Using Dask Dataframes in prefect 2 tasks

kris · September 29, 2022, 11:47am

I have a flow that first downloads several large files, some of them CSVs, then processes these, and finally joins the tables into one large table.
I have divided that into two flows: The first uses a DaskTaskRunner, because downloading and some processing can be done in parallel.

The second flow is trickier: I process the large tables using dask.DataFrame. What I have not been able to figure out is if I use a DaskTaskRunner, how can I access the respective dask cluster for running the DataFrame processing inside a prefect task in parallel? And have cached, resumable tasks?

I ended up using a SequenctialTaskRunner for the second flow. The tasks that use dask.DataFrame get the scheduler_address of the dask Cluster as input, create a client, and thus use the same cluster one after the other, writing their temp results to parquet files, the names of which are task results and are easily cachable.

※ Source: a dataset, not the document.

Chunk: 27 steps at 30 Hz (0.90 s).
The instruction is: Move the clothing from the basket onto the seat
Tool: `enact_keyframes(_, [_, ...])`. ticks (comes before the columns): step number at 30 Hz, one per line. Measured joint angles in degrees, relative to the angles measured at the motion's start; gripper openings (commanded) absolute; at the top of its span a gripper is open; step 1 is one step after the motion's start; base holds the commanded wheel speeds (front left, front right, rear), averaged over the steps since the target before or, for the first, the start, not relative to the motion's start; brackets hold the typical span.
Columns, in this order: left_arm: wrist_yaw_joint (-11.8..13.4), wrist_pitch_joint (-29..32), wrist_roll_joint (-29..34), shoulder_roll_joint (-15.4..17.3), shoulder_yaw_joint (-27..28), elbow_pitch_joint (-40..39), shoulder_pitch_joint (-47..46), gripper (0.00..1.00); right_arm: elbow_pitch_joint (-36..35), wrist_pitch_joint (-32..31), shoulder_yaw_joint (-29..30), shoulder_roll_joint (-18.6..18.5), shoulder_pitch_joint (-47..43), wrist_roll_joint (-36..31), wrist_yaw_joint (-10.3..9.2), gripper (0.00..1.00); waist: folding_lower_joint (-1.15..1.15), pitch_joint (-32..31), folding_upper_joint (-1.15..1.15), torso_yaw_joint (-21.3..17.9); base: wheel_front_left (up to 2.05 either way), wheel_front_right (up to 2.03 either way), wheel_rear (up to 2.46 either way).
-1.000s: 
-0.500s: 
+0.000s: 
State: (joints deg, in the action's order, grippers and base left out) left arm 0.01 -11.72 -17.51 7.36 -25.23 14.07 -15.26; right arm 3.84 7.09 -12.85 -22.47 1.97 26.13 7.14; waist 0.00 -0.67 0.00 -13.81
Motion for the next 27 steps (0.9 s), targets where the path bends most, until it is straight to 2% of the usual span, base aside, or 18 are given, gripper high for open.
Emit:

I am sure there is a better way to do this. Perhaps I can use a DaskTaskRunner for the complete flow, and somehow access it the associated cluster from inside a task, and use it to do the dask.dataframe processing? But then the tasks should be able to use all cluster workers for dataframe processing, not just one.

Any hints are appreciated!

Dummy code that captures how I do it currently:

from prefect import task, flow
from prefect.task_runners import SequentialTaskRunner
from prefect_dask import DaskTaskRunner
from dask.distributed import LocalCluster, Client
import dask.dataframe as dd

@task
def download(url):
    # ...

@task
def process_file(filename):
    # ...

@task
def process_table1(table_file, output_parquet, scheduler_address)
  	client = Client(scheduler_address=scheduler_address)
   df = dd.read_csv(table_file)
   # process df 
   df.to_parquet(output_parquet)
   return output_parquet

@task
def process_table2(table_file, output_parquet, scheduler_address)
   # ...

@task
def join_tables(table1_parquet, table2_parquet, result_parquet, scheduler_address):
   	client = Client(scheduler_address=scheduler_address)
    table1 = dd.read_parquet(table1_parquet)
    table2 = dd.read_parquet(table2_parquet)
    final_table = table1.join(table2)
    final_table.to_parquet(result_parquet)
    return result_parquet


@flow
def parallele_tasks_flow():
    downloaded_file1 = download.submit("url1")
    downloaded_file2 = download.submit("url2")
    processed_file = process_file.submit(downloaded_file1)
    # ...


@flow(task_runner=SequentialTaskRunner())
def dask_dataframes_flow(scheduler_address):
    table1_parquet = process_table1.submit("table1.csv", "table1.parquet", scheduler_address)
    table2_parquet = process_table2.sumbit("table2.csv", "table2.parquet", scheduler_address)
    final_table = join_tables(table1_parquet, table2_parquet, "final.parquet", scheduler_address)
    return final_table

@flow
def main_flow(scheduler_address):
    dask_tasks_flow.with_options(task_runner=DaskTaskRunner(address=scheduler_address))
    final_table = dask_dataframes_flow(scheduler_address)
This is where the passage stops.